TASK OBJECTIVE:
Find the line holding "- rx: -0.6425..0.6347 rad" in the entries below. Give it again exactly, along with every line after it up to and including the line holding "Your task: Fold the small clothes".

DATA LISTING:
-- Opening Marker --

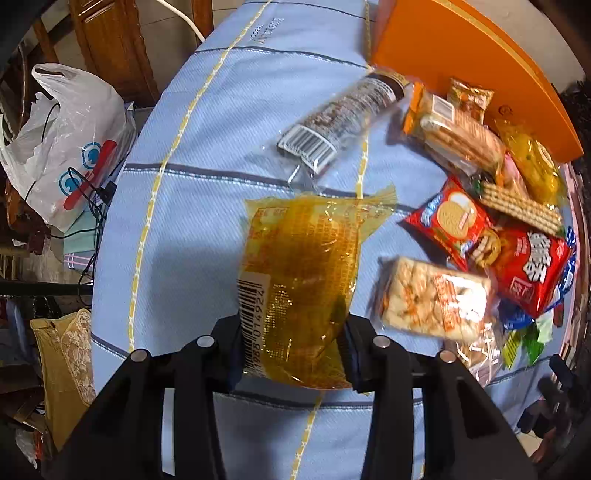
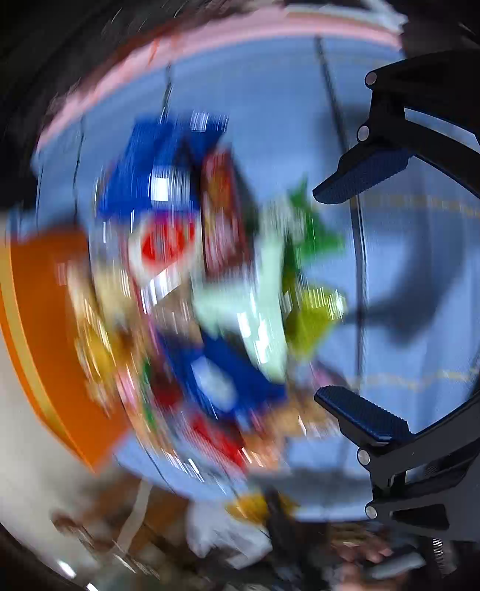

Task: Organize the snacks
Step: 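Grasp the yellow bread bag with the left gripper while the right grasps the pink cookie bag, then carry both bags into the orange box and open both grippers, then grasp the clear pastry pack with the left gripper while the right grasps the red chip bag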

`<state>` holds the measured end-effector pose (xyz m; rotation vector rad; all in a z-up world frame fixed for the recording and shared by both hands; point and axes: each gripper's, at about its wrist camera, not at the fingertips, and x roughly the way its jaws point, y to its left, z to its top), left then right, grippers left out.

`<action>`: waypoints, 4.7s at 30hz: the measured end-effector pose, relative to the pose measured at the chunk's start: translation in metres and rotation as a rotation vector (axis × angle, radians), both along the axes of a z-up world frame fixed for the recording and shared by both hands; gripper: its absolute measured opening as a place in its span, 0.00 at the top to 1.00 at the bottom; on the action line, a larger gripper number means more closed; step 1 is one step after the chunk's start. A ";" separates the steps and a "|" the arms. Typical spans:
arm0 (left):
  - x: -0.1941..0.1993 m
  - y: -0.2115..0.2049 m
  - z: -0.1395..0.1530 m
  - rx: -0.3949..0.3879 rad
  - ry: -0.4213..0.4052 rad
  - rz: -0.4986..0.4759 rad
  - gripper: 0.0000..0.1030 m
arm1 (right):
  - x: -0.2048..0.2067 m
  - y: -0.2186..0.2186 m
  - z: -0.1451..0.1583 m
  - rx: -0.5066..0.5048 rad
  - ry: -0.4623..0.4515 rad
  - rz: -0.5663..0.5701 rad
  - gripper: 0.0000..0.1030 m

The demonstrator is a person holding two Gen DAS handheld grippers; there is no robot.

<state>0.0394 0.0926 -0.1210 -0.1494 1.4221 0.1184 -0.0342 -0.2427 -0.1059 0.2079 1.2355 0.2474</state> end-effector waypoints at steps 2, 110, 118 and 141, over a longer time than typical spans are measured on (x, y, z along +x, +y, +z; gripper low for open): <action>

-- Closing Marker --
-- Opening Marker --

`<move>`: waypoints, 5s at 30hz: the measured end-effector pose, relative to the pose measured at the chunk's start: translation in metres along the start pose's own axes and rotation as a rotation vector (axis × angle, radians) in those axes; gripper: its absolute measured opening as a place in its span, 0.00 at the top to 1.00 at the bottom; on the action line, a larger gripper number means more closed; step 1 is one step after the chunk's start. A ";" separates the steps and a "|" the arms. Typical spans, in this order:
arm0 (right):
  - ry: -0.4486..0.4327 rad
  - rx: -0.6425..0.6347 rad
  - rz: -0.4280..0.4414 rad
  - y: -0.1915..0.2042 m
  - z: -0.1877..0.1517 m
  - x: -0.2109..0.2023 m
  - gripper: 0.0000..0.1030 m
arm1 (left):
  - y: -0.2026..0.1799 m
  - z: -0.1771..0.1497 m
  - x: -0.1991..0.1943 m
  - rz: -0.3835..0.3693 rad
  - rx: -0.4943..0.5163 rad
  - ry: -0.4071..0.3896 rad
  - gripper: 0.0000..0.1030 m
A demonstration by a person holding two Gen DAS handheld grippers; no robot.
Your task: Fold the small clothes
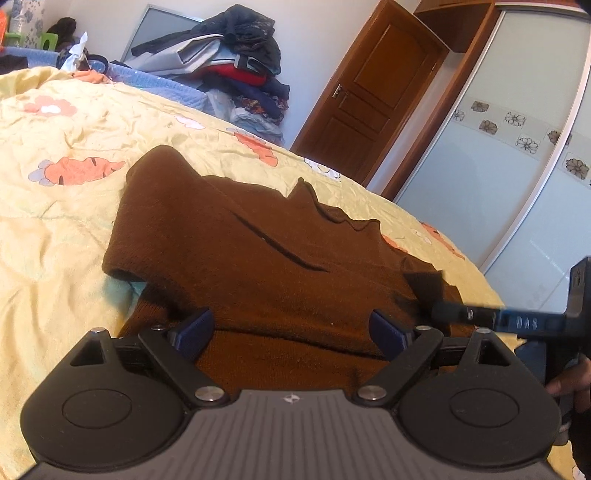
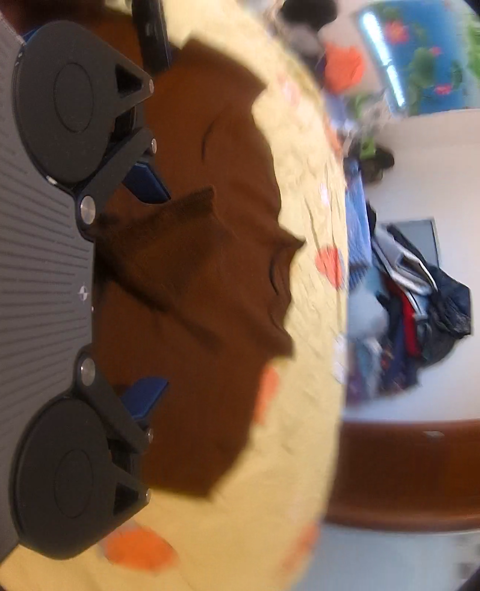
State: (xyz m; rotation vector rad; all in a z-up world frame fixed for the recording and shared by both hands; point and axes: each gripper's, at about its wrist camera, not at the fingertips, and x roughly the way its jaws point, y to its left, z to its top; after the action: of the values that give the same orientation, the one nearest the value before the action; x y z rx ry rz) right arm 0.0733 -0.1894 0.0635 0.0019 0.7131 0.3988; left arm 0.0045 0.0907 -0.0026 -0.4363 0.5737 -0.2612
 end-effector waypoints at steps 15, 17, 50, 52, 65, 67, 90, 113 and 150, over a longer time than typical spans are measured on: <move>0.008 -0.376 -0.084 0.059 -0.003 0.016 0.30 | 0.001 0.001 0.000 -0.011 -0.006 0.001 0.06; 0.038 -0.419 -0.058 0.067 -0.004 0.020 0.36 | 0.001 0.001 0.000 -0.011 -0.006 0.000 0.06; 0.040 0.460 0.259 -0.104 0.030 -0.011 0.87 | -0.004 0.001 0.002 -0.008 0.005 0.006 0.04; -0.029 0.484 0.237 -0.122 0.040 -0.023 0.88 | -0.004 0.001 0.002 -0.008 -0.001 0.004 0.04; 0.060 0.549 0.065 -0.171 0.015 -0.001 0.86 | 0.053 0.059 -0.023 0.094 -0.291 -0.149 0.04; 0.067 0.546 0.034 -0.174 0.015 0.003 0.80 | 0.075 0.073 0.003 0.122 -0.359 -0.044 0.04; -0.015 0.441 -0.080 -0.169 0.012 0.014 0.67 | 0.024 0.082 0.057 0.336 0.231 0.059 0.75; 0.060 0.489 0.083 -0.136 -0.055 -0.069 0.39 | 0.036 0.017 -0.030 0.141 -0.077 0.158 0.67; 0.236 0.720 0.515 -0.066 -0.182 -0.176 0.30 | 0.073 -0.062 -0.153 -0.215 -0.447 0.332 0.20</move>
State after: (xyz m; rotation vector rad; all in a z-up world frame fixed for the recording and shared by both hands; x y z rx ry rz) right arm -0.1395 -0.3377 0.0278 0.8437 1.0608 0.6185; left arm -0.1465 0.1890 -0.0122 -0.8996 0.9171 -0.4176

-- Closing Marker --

ANSWER SPACE:
  - rx: -0.6425..0.6347 rad
  - rz: -0.4280..0.4414 rad
  - y: -0.1915..0.2042 m
  - z: -0.1877..0.1517 m
  - x: -0.2109..0.2023 m
  - gripper: 0.0000..0.1030 m
arm1 (left):
  - y: -0.2026..0.1799 m
  - z: -0.1771..0.1497 m
  - x: -0.1991..0.1943 m
  - rz: -0.3835..0.3693 rad
  - rx: -0.4943..0.5163 rad
  - ry: -0.4071..0.3896 rad
  - gripper: 0.0000..0.1030 m
A demonstration by a person holding two Gen DAS handheld grippers; no robot.
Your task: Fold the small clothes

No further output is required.